At the time of writing, the bug remains unpatched after Microsoft canceled February's Patch Tuesday security updates, citing a "last minute issue."
The bug, discovered by Google Project Zero researcher Ivan Fratric, is tracked by the CVE-2017-0037 identifier and is a type confusion, a kind of security flaw that can allow an attacker to execute code on the affected machine, and take over a device.
Details about CVE-2017-0037 are available in Google's bug report, along with proof-of-concept code. The PoC code causes a crash of the exploited browser, but depending on the attacker's skill level, more dangerous exploits could be built.

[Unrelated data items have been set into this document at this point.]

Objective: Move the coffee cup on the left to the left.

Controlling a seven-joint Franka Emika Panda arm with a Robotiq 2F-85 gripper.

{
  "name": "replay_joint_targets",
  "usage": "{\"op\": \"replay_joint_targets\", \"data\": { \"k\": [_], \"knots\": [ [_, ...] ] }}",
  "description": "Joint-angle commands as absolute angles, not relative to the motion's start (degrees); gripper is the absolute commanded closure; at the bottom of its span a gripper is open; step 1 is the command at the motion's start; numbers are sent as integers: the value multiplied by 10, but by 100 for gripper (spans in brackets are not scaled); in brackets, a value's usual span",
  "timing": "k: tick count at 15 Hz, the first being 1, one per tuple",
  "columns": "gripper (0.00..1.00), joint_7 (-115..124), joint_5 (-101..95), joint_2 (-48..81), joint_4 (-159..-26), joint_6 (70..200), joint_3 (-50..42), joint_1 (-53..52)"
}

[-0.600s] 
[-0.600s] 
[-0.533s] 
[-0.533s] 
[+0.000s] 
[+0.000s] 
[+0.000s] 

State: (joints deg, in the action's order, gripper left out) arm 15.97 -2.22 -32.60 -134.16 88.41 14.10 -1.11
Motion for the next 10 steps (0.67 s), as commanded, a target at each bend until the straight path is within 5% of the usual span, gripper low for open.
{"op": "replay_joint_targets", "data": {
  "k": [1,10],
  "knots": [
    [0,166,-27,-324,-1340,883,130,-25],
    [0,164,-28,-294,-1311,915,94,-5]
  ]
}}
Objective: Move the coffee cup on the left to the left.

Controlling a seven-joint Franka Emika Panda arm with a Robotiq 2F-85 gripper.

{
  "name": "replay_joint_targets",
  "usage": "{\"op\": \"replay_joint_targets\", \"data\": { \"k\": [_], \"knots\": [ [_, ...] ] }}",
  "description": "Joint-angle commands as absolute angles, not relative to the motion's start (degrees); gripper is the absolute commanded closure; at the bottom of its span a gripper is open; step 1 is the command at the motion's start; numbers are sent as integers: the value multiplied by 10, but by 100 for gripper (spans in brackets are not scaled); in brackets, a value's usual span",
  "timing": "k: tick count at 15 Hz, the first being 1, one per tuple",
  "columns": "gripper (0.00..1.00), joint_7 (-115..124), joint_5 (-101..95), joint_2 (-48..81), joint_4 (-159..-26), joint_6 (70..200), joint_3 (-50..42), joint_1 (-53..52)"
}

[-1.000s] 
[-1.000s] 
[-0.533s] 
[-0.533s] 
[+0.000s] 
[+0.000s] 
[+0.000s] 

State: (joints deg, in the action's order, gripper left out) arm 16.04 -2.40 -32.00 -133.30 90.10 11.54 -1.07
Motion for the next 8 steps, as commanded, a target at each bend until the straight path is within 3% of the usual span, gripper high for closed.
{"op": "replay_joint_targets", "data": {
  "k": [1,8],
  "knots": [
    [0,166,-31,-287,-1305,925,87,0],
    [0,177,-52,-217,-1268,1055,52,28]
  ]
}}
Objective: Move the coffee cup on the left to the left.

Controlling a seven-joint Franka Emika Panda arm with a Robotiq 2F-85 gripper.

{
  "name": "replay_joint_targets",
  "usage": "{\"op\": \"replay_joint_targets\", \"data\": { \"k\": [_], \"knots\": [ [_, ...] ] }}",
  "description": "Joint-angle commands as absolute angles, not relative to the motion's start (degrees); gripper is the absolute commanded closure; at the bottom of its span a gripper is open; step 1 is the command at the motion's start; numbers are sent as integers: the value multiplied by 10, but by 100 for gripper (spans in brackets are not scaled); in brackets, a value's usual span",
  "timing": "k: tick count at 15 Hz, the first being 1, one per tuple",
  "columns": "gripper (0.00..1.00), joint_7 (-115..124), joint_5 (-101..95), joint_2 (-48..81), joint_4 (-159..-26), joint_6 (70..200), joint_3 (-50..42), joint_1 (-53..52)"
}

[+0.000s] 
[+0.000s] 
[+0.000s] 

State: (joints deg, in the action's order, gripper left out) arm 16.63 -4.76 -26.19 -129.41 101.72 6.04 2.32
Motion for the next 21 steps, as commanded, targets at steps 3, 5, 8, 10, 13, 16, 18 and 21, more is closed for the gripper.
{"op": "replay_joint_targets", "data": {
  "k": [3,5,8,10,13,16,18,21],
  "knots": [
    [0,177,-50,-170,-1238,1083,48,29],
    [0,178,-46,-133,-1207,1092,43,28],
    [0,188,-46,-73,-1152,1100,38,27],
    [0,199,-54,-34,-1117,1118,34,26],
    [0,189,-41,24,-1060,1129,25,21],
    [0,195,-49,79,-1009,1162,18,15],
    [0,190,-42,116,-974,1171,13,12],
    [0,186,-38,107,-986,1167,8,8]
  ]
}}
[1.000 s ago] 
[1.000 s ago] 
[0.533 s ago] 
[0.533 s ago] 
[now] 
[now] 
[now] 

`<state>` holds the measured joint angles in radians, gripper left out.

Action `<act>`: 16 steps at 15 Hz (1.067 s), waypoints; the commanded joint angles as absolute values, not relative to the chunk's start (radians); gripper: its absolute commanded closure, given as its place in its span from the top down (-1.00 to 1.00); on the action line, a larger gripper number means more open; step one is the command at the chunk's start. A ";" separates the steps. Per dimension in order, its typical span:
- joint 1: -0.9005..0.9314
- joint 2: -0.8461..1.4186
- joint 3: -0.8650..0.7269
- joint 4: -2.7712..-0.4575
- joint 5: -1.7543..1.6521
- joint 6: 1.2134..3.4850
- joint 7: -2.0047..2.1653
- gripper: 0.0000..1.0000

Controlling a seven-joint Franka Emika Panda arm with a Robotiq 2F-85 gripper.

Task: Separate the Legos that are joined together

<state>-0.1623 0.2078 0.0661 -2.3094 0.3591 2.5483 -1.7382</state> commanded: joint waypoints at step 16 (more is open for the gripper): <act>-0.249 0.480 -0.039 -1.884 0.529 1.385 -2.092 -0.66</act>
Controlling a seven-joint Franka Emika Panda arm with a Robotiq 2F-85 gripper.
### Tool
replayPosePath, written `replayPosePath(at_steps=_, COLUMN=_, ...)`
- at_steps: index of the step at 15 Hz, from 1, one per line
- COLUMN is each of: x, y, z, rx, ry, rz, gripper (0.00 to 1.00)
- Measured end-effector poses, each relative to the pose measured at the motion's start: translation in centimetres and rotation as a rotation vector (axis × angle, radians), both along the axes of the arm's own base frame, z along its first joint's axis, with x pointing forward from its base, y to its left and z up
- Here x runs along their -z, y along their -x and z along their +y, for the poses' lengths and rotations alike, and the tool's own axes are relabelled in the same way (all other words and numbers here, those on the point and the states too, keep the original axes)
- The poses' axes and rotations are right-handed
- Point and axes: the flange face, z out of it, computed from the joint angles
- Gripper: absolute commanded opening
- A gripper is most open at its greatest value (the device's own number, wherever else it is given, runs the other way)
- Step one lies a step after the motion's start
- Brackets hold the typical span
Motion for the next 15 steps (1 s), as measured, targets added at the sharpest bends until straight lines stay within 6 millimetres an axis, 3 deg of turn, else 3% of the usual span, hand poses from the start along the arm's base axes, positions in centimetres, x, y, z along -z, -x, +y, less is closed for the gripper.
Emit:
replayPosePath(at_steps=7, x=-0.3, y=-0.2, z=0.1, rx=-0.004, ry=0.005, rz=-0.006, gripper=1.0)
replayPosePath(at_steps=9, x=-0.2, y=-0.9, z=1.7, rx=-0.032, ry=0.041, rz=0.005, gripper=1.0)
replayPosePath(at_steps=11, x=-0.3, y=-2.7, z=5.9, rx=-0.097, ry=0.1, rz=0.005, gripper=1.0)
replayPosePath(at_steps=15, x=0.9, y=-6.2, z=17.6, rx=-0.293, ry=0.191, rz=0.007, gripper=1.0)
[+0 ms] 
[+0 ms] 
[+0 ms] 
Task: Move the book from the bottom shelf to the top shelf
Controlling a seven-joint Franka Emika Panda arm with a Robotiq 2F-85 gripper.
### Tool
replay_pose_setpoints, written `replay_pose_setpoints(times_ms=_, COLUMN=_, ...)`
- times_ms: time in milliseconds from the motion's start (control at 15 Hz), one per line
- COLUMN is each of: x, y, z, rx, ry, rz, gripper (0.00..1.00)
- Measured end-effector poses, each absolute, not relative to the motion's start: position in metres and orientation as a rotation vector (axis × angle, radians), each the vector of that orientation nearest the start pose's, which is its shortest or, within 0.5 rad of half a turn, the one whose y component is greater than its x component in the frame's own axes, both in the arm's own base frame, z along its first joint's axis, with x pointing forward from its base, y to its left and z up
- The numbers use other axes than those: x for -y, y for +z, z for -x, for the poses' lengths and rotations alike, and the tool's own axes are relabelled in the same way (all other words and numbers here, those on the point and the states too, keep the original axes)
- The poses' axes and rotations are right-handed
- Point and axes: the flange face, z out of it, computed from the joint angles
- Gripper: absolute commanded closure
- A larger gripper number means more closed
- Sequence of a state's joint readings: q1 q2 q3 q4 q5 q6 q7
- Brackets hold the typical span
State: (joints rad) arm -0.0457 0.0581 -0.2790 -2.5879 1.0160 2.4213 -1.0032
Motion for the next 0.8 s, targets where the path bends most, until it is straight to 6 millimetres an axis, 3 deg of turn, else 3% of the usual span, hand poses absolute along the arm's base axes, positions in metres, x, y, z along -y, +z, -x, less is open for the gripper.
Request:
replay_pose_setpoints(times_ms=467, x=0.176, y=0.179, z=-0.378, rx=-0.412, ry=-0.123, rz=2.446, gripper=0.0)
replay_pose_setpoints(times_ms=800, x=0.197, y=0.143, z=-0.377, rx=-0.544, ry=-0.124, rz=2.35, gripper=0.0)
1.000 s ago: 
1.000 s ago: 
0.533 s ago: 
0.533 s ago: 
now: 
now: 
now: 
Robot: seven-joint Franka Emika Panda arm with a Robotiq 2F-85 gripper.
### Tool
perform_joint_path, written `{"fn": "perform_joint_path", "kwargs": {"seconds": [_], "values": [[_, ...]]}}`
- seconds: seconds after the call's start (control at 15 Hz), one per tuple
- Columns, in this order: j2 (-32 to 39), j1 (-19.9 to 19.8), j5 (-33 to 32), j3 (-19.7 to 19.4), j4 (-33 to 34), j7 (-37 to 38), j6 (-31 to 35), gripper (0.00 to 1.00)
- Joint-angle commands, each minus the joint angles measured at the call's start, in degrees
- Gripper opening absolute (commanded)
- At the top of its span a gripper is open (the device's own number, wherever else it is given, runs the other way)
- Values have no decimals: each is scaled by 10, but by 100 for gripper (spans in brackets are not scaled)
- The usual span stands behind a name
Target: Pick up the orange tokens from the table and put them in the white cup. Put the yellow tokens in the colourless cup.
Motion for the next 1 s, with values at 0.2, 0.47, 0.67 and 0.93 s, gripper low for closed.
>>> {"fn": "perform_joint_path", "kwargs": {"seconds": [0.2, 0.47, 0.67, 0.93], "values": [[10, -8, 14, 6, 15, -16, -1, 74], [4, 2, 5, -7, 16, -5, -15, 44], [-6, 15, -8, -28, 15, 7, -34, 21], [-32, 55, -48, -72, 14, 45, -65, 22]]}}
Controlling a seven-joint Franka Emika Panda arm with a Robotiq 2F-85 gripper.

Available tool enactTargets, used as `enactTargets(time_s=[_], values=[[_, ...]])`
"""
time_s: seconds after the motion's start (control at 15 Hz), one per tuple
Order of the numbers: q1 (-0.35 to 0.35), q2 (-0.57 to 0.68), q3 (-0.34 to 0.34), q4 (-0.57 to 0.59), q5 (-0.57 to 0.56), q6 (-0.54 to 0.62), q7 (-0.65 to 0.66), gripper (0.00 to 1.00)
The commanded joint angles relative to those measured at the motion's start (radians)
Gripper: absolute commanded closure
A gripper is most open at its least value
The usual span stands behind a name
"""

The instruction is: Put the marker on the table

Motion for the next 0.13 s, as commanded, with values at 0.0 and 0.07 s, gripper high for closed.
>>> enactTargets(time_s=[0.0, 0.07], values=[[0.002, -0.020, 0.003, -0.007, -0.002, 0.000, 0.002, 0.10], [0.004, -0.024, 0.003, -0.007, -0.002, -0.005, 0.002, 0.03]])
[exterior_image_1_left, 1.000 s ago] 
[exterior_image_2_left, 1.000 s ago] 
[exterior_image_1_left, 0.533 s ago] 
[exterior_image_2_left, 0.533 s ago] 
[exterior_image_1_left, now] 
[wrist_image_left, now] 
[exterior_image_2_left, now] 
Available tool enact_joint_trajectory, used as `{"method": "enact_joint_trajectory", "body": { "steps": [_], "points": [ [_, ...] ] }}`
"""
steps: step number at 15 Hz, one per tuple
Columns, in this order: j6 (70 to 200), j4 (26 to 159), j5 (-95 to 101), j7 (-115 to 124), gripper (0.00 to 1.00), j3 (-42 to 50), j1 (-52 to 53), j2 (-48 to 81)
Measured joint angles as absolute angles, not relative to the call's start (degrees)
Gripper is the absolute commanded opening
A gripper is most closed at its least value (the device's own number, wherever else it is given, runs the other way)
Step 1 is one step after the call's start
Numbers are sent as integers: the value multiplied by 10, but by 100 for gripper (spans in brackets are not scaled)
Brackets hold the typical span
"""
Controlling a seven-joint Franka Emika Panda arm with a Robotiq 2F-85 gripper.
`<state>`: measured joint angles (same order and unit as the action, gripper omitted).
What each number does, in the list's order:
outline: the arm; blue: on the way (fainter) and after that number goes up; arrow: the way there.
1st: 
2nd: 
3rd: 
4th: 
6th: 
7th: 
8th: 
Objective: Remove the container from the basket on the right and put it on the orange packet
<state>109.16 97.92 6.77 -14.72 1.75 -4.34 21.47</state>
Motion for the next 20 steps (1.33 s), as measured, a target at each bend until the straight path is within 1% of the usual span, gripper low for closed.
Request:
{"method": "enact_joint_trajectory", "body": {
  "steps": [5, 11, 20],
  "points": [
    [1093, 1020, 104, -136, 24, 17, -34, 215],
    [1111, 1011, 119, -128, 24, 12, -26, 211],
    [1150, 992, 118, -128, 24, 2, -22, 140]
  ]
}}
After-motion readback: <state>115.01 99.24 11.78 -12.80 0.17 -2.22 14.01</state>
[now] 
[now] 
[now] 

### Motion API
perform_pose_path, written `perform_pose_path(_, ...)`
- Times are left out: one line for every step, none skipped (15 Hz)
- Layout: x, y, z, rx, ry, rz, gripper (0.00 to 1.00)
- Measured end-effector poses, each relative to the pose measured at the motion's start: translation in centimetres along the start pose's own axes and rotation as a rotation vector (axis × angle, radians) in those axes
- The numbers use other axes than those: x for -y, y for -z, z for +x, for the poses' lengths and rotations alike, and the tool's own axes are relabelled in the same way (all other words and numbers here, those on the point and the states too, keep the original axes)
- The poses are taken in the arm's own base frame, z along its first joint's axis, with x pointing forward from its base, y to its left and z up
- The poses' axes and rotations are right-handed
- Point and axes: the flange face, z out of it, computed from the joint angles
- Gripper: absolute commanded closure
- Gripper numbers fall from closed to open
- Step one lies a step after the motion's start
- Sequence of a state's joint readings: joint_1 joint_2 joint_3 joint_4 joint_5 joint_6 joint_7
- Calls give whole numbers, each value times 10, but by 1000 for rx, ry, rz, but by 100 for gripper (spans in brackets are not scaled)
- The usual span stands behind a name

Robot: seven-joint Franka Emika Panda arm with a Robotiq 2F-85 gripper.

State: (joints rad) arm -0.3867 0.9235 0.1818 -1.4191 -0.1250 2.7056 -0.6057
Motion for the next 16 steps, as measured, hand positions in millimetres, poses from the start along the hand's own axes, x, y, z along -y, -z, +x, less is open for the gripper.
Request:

Fratric found the bug at the end of November and disclosed it today after the 90-day deadline Google provides to affected companies had expired.
It is unknown if Microsoft had intended to patch the bug with this month's regular security updates.
Besides the Edge and IE bug, Microsoft products are also plagued by two other severe security flaws, one affecting the Windows GDI component and one the SMB file sharing protocol shipped with all Windows OS versions.
The good news is that these are just unpatched flaws and not zero-days, as no incidents have been reported as of yet where attackers used any of these three issues.
Microsoft said last week it intended to ship the February Patch Tuesday updates during March's Patch Tuesday, scheduled for March 15.
In the meantime, Microsoft shipped some security updates this week, when it updated the Adobe Flash Player version included with Windows 10.